Bisnis.com, JAKARTA – Pengesahan Rancangan Undang-Undang Pelindungan Data Pribadi (RUU PDP) makin urgen untuk segera direalisasikan. Sebab, kebocoran 279 juta data warga Indonesia yang diperjual-belikan dalam sebuah forum web gelap membuktikan serangan siber makin gencar terjadi saat ini.
Namun, Anggota Komisi I DPR RI Bobby Adhityo Rizaldi mengatakan meskipun RUU PDP belum disahkan, tetapi pemerintah memastikan tidak ada kekosongan hukum untuk menjaga data masyarakat.
“Walaupun belum ada UU PDP, tetapi tidak ada kekosongan hukum untuk menjaga data masyarakat karena ada 32 legislasi dan regulasi, seperti UU ITE dan UU terkait data adminduk [admin kependudukan] dan data kesehatan seperti data yang ada di BPJS,” ujarnya saat dihubungi, Jumat (21/5/2021).
Dia melanjutkan, saat ini RUU PDP masih dalam pembahasan, dan kebocoran data di BPJS (lembaga publik) inilah membuat urgensi penyelesaian RUU ini makin diperhatikan, sekaligus sumber dinamika pembahasan RUU ini yaitu otoritas pengawas data pribadi yang independen.

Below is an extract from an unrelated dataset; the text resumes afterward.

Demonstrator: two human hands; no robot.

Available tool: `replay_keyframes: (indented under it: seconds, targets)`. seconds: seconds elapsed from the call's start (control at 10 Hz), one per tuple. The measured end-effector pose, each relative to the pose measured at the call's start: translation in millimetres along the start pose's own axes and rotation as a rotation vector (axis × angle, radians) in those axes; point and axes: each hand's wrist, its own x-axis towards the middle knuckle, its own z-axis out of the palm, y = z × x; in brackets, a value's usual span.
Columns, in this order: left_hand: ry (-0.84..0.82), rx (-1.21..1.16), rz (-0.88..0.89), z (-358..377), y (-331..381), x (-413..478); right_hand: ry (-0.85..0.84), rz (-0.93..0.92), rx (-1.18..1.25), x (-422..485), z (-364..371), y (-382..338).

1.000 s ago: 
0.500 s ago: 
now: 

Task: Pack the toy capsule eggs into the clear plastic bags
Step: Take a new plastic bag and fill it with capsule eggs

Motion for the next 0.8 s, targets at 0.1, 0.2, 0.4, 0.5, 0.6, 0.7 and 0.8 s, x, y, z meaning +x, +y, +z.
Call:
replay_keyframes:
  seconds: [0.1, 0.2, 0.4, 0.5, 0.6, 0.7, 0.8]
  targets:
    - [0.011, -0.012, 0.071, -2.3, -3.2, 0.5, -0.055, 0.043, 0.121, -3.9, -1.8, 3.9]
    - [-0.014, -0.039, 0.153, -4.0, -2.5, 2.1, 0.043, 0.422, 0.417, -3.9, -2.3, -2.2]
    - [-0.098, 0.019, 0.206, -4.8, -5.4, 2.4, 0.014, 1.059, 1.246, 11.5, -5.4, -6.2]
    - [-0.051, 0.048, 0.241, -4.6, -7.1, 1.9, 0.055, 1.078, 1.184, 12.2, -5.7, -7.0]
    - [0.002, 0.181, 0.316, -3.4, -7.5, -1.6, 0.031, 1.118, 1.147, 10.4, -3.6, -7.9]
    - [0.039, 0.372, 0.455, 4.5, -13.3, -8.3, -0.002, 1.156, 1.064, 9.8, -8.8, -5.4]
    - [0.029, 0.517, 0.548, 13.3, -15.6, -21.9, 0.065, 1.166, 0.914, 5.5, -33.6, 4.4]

“Bagaimana bila kebocoran data di lembaga publik, yang mengawasinya adalah sesama lembaga publik [di singapura dan malaysia RUU PDP tidak berlaku untuk lembaga publik/Negara]. Bila merujuk GDPR, lembaga publik/negara dan privat, memiliki kedudukan hukum yang sama dalam konteks PDP,” ujarnya.
Bobby melanjutkan, hal utama yang belum disepakati bersama adalah kelembagaan otoritas pengawas data pribadi, di mana pemerintah belum memberikan usulannya dan kelembagaan tersebut tidak ada di draft RUU awal.
“Jadi, pemerintah belum sepakat bahwa otoritas badan pengawas independen itu, diluar institusi negara, tetapi di bawah kementrian di mana harus mengawasi lembaga yang setara dengannya,” katanya.
Menurutnya, apabila kelembagaan otoritas pengawas diterapkan seperti Singapura dan Malaysia yang mana pemerintah dikecualikan dari legislasi PDP. Sedangkan, di Regulasi Umum Perlindungan Data Uni Eropa (EU- GDPR), legislasi PDP mengatur juga lembaga pemerintah atau sebagai otoritas independen, maka hal tersebut bisa menjadi opsi untuk mempercepat rampungnya UU.
“Intinya, ya utamanya soal kelembagaan ini, hal yang utama apakah RUU PDP ini berlaku untuk semua lembaga publik/privat atau hanya lembaga privat saja seperti di Malaysia atau Singapura. Turunan nya adalah kelembagaan otoritas pengawasnya,” katanya.
Tidak hanya itu, Bobby mengatakan bahwa mengenai payung hukum perlindungan data masyarakat tidak bisa berfokus agar segera rampung, tetapi pembahasan mendalam terkait dengan substansi. Sebab, regulasi tersebut diharapkan dapat melindungi data dengan eksplisit.
“Dan, satu lagi RUU ini bukan masalah harus cepat [rampung]nya, tetapi substansinya yang perlu disepakati bersama, target 1 masa sidang lagi saja selesai. Bila menurut masyarakat, kebocoran data di lembaga negara/publik tidak perlu ada pengenaan sangsi pidana/administratif, ya tentu aspirasi ini harus ditampung. Begitu pula sebaliknya,” tutur Bobby.